» **DESCRIPTION OF THE TASK**: Where the string "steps" appears in a line of the material below, copy that line.

» **PROVIDED ENTRIES**:
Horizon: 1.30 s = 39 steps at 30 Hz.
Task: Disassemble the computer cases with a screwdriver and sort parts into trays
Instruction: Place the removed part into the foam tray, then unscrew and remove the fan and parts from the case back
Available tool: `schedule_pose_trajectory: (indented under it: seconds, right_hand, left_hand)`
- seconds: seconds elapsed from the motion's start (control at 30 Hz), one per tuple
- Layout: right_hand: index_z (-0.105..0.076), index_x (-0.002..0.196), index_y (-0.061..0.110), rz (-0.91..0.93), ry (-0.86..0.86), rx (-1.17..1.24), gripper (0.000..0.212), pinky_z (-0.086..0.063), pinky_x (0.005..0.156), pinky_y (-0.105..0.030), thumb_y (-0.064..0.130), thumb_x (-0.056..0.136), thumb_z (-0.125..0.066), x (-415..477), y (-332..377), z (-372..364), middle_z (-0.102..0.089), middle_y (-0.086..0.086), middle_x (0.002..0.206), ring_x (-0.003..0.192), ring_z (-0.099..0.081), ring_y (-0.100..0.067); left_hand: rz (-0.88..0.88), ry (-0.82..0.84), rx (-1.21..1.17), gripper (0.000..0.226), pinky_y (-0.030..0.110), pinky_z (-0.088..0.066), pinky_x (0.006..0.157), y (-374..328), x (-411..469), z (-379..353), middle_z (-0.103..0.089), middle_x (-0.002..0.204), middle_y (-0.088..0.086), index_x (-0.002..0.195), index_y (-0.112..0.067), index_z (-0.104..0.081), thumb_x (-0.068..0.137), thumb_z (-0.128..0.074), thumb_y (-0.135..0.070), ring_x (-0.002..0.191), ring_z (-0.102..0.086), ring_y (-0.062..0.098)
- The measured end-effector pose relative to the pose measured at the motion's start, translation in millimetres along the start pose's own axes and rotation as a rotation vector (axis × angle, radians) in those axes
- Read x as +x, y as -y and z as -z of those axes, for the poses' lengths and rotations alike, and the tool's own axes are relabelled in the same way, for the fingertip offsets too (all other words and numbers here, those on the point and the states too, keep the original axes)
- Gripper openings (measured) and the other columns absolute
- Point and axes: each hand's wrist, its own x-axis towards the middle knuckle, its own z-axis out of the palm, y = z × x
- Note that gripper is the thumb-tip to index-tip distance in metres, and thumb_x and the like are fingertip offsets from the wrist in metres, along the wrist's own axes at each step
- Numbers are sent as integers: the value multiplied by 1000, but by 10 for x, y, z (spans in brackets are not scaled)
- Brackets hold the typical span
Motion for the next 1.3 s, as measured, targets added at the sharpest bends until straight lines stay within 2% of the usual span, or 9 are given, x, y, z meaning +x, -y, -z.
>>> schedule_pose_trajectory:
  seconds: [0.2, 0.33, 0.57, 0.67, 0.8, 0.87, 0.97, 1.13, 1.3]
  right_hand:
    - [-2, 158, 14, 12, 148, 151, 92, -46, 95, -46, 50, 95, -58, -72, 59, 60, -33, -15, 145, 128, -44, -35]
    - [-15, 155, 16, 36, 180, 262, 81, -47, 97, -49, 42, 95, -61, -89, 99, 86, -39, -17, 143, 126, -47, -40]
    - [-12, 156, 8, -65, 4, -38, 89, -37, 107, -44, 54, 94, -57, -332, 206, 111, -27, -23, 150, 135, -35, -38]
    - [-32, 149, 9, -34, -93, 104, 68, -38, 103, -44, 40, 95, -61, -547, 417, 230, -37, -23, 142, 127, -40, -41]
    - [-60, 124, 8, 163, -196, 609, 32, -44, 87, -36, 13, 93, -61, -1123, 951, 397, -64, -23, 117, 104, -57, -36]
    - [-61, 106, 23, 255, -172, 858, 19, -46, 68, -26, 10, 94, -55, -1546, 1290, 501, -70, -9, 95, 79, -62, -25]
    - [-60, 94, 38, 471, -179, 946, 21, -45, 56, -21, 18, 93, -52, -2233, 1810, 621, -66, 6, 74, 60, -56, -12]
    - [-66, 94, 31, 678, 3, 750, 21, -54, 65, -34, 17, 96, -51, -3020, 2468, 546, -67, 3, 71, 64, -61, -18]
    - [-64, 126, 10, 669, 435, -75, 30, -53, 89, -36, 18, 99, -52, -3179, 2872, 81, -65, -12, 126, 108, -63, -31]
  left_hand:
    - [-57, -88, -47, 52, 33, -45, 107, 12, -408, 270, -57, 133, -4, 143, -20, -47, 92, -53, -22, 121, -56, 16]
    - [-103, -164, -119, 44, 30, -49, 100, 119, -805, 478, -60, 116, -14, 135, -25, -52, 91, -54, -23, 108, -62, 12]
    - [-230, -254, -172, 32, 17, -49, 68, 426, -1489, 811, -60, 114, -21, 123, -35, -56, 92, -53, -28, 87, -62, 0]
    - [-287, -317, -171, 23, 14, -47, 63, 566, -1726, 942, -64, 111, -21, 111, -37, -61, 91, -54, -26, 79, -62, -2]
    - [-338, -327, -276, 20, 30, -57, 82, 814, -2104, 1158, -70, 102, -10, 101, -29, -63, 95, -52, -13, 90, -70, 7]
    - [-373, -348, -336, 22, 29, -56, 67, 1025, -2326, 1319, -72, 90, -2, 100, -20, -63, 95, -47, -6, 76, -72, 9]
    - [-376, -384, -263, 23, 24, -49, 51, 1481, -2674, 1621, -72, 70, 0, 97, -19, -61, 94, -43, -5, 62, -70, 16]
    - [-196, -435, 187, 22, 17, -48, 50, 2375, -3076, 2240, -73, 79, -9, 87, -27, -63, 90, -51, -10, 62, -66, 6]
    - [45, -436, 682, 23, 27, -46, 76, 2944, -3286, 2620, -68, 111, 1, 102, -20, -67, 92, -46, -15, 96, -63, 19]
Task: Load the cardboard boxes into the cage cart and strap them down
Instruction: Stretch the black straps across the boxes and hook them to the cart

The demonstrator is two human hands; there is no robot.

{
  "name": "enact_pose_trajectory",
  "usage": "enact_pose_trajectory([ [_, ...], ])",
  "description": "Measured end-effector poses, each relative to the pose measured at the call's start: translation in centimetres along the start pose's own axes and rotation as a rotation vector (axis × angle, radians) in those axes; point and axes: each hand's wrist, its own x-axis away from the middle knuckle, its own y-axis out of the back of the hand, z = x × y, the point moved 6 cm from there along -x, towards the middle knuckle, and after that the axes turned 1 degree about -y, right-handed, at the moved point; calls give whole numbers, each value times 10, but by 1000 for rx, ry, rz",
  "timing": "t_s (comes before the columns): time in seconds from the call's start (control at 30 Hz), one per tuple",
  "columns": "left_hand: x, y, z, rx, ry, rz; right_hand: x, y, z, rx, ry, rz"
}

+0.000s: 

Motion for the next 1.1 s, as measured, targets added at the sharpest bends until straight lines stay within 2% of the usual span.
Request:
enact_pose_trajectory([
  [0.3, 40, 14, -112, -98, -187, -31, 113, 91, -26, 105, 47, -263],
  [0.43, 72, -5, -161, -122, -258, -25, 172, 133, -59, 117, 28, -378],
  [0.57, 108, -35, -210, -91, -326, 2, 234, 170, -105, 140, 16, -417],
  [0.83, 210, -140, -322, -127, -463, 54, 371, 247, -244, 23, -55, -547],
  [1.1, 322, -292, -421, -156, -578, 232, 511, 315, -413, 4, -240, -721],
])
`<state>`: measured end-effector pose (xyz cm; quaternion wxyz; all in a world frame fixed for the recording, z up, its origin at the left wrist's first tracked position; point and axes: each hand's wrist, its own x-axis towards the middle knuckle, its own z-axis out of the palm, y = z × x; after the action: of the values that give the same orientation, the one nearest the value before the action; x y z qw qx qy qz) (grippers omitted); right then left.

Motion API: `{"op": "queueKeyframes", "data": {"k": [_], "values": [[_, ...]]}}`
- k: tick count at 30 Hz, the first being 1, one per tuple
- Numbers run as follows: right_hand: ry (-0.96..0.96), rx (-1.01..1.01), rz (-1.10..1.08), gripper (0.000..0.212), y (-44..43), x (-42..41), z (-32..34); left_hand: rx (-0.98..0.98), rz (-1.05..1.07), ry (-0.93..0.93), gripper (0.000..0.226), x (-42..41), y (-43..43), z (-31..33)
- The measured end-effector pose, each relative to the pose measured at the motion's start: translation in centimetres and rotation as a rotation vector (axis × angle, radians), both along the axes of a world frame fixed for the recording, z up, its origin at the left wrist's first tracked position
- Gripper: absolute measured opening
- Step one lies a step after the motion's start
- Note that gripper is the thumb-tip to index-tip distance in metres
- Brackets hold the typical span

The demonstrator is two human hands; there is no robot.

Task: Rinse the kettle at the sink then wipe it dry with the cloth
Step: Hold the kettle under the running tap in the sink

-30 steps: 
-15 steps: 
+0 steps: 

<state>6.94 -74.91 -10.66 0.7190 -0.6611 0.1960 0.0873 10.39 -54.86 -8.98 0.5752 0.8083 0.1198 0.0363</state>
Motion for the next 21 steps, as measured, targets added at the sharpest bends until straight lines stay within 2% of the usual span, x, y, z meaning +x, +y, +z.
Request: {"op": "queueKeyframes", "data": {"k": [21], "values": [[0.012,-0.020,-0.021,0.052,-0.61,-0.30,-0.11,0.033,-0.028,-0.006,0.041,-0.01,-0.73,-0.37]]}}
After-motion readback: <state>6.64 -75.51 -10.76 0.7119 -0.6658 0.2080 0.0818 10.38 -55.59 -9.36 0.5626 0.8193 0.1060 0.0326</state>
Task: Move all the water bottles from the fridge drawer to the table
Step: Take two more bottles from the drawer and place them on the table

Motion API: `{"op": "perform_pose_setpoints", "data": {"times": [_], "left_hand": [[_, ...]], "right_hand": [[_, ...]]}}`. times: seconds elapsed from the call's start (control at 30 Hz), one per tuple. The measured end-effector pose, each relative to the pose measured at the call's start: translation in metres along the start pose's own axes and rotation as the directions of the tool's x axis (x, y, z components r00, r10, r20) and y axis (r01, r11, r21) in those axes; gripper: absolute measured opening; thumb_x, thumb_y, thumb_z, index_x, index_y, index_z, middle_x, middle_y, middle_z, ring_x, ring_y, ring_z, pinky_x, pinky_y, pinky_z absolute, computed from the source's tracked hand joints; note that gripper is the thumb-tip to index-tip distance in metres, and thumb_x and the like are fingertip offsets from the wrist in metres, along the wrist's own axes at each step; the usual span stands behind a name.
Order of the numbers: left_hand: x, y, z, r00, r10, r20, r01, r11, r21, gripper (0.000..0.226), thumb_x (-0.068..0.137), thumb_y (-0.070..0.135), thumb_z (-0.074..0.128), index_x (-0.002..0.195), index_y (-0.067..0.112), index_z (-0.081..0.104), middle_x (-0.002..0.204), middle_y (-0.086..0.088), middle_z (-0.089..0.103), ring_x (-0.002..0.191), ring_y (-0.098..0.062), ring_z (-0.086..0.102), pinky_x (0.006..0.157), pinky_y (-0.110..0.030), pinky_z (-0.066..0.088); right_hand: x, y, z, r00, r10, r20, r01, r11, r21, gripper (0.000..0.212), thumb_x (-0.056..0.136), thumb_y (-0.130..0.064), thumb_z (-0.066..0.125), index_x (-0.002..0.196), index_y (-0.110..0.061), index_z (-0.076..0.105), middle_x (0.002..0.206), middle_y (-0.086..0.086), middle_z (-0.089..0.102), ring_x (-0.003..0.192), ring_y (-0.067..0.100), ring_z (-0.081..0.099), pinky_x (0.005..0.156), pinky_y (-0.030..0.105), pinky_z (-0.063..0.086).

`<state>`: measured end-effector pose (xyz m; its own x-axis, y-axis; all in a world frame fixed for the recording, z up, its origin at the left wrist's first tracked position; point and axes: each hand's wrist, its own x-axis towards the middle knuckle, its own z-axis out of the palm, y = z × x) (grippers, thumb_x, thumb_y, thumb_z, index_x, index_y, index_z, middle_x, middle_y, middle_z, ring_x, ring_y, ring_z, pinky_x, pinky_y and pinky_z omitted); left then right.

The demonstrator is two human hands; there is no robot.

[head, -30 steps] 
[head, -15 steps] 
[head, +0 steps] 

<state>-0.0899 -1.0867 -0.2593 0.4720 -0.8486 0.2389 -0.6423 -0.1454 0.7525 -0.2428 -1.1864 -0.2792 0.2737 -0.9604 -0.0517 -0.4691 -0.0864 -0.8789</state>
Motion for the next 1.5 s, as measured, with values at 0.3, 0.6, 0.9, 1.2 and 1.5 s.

» **ANSWER FOR THE TASK**:
Horizon: 1.30 s = 39 steps at 30 Hz.
-30 steps: 
-15 steps: 
+0 steps: 
Motion for the next 21 steps, as measured, targets added at the sharpest bends until straight lines stay within 2% of the usual span, x, y, z meaning +x, +y, +z.
[head, -30 steps] 
[head, -15 steps] 
[head, +0 steps] 

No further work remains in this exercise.